Confrontées à la baisse des revenus pétroliers, les monarchies arabes du Golfe commencent à réduire les dépenses et à stimuler les revenus hors pétrole, mais des analystes estiment qu'elles devraient agir davantage pour juguler les déficits.
Après plus d'une décennie d'excédents grâce au niveau élevé des prix du brut, le déficit budgétaire cumulé des six pays du Conseil de coopération du Golfe (CCG) devrait atteindre 180 milliards de dollars en 2015 et cette tendance devrait se poursuivre.
"Nous pensons que les prix du pétrole vont se maintenir à leur niveau actuel pendant des années", a estimé Christine Lagarde, directrice générale du Fonds monétaire international (FMI), lors d'une récente visite au Qatar.
Selon elle, les pays du CCG devraient réduire leur dépendance vis-à-vis du pétrole dont ils tirent 90% de leurs revenus.
Déjà, en 2014, ces pays - Arabie saoudite, Bahreïn, Emirats arabes unis, Koweït, Oman, Qatar - n'ont dégagé que 24 milliards de dollars d'excédents contre 182 milliards en 2013, selon le FMI. L'Arabie saoudite, Bahreïn et Oman ont fini 2014 dans le rouge pour la première fois depuis la crise financière de 2009.
Depuis juin 2014, le pétrole a cédé plus de 50% et le FMI prévoit une baisse de 275 milliards de dollars de revenus des pays du CCG en 2015.
Fortes des 2.700 milliards de dollars amassés sur une décennie, ces pétromonarchies devraient, selon le FMI, avoir une approche progressive en matière de réformes et de diversification économique.
"L'ampleur du problème est beaucoup plus grande cette fois parce que les subventions et les salaires ont énormément augmenté ces dernières années jusqu'à atteindre 90% des dépenses courantes", estime M. R. Raghu du centre d'études Kuwait Financial Center.
Au sein du CCG, les dépenses en subventions et en salaires notamment ont totalisé 550 milliards de dollars entre 2008 et 2013, selon le FMI.
Ces pays ont également dépensé des dizaines de milliards de dollars depuis le Printemps arabe, en 2011, pour apaiser leurs populations ou aider certains pays voisins.

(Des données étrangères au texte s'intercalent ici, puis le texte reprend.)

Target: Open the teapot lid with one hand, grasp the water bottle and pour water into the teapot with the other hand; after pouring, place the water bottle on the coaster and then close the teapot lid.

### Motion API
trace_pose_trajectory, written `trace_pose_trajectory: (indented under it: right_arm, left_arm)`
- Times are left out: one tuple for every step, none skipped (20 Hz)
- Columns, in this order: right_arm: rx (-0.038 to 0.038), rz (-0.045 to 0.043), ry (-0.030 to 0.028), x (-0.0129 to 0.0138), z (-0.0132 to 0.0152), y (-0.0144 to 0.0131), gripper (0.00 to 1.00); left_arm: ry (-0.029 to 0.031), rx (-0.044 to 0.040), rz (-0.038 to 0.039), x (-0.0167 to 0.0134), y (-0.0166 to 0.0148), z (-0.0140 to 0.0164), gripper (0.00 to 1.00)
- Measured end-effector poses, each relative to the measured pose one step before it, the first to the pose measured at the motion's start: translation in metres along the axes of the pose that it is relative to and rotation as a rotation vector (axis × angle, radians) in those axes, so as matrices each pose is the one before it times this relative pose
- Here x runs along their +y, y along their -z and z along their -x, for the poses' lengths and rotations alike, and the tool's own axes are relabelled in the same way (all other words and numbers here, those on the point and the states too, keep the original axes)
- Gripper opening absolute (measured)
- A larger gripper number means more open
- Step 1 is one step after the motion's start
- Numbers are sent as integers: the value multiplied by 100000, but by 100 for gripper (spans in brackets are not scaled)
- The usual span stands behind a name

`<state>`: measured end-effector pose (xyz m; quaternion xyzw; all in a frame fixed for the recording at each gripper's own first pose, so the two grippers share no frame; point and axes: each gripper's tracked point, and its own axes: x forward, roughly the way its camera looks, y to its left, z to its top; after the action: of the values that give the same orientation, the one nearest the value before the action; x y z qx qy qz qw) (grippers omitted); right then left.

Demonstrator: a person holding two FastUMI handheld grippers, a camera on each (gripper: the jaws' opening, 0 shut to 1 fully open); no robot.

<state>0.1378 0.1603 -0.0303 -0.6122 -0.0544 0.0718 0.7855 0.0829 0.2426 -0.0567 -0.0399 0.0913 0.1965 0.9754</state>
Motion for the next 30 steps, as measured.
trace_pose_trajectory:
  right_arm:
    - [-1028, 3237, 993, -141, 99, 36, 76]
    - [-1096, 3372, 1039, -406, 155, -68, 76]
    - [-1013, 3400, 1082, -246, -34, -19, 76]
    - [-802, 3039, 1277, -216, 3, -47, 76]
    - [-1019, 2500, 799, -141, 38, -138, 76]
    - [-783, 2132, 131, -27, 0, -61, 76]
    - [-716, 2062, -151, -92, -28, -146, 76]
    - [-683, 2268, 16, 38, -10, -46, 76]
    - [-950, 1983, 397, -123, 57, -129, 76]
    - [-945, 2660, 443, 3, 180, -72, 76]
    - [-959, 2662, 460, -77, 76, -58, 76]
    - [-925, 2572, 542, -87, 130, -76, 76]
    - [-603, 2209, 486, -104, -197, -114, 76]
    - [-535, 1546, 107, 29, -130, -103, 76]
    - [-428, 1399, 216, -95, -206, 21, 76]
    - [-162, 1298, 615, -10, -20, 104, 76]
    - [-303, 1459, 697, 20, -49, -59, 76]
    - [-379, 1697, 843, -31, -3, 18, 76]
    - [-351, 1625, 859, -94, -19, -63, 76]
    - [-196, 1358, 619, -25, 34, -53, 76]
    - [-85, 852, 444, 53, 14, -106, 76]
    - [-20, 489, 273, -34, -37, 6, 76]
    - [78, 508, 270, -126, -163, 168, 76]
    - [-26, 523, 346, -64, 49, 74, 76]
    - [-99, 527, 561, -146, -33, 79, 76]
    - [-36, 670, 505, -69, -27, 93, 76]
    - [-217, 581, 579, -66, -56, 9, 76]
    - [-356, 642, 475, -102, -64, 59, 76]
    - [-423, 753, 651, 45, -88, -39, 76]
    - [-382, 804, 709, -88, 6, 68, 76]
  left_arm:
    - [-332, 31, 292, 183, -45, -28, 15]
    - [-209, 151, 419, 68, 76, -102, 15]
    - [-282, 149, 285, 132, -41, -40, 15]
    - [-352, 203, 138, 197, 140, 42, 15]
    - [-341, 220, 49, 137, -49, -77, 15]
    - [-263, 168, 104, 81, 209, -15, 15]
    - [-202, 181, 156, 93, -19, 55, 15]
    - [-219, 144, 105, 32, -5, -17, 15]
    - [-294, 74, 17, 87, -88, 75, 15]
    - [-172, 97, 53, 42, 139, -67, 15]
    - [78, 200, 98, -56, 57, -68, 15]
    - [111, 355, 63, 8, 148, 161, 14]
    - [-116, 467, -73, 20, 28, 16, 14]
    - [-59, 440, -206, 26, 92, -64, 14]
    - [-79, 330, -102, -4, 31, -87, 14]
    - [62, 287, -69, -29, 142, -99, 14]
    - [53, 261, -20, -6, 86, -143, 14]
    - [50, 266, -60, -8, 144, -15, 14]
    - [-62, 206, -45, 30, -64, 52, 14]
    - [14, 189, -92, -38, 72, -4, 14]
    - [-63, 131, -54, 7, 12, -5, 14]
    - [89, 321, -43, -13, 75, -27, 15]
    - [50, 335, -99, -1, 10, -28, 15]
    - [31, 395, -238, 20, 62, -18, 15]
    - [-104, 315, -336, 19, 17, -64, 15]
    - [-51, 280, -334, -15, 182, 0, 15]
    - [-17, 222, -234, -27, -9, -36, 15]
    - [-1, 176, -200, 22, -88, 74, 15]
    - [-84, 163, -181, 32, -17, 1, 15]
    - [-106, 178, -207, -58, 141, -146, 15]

Le FMI et la Banque mondiale estiment à 60 milliards de dollars le coût des subventions à l'énergie pour la seule année 2014. Ce montant atteint les 175 milliards de dollars si on tient compte d'autres subventions et aides publiques.
- Timides réformes -
Les mesures prises pour juguler les déficits sont jugées timides.
Les Emirats ont pris l'initiative de libéraliser en juin les prix des carburants et l'émirat d'Abou Dhabi a augmenté le prix de l'électricité avec à la clé des milliards de dollars d'économies.
Ce pays, à l'économie la plus diversifiée du CCG, a annoncé son intention de consacrer plus de 80 milliards de dollars à développer les secteurs non pétroliers.
Le Koweït a commencé à vendre début 2015 le diesel et le kérosène au prix du marché. Il a réduit de 17% les dépenses publiques et s'apprête à augmenter les prix de l'eau et de l'électricité.
Le Qatar a dit son intention de procéder à des coupes dans les dépenses et à réduire les subventions. Oman et Bahreïn, les moins nantis en pétrole, ont aussi annoncé des intentions similaires.
"Cela ne suffit pas et il y a un long chemin à parcourir", estime toutefois Shanta Devarajan, économiste en chef de la Banque mondiale pour le Moyen-Orient et l'Afrique du Nord.
"Les mesures doivent porter sur les réformes, le chômage et la diversification et il faut beaucoup plus de mesures", déclare M. Devarajan à l'AFP.
Le FMI conseille notamment des mesures sur l'efficacité énergétique et la réduction des masses salariales.
Dans le cas contraire, les pays du Golfe seraient obligés de surseoir à d'importants projets, une probabilité soulignée par l'agence de notation Standard and Poor's.
Selon le FMI, l'Arabie saoudite, Bahreïn et Oman pourraient épuiser leurs réserves financières dans cinq ans et les autres au bout de 20 ans.
Pour le cabinet de consultants koweïtien Al-Shall, les pays du CCG ne font que "gagner du temps".
La situation nécessite "une véritable chirurgie, une attention sur les dépenses inutiles et la corruption", écrit le cabinet.
Selon M. R. Raghu, les pétromonarchies doivent se résoudre à l'idée que la période du "baril à 100 dollars est révolue et elles doivent vivre avec un baril de 40 à 50 dollars".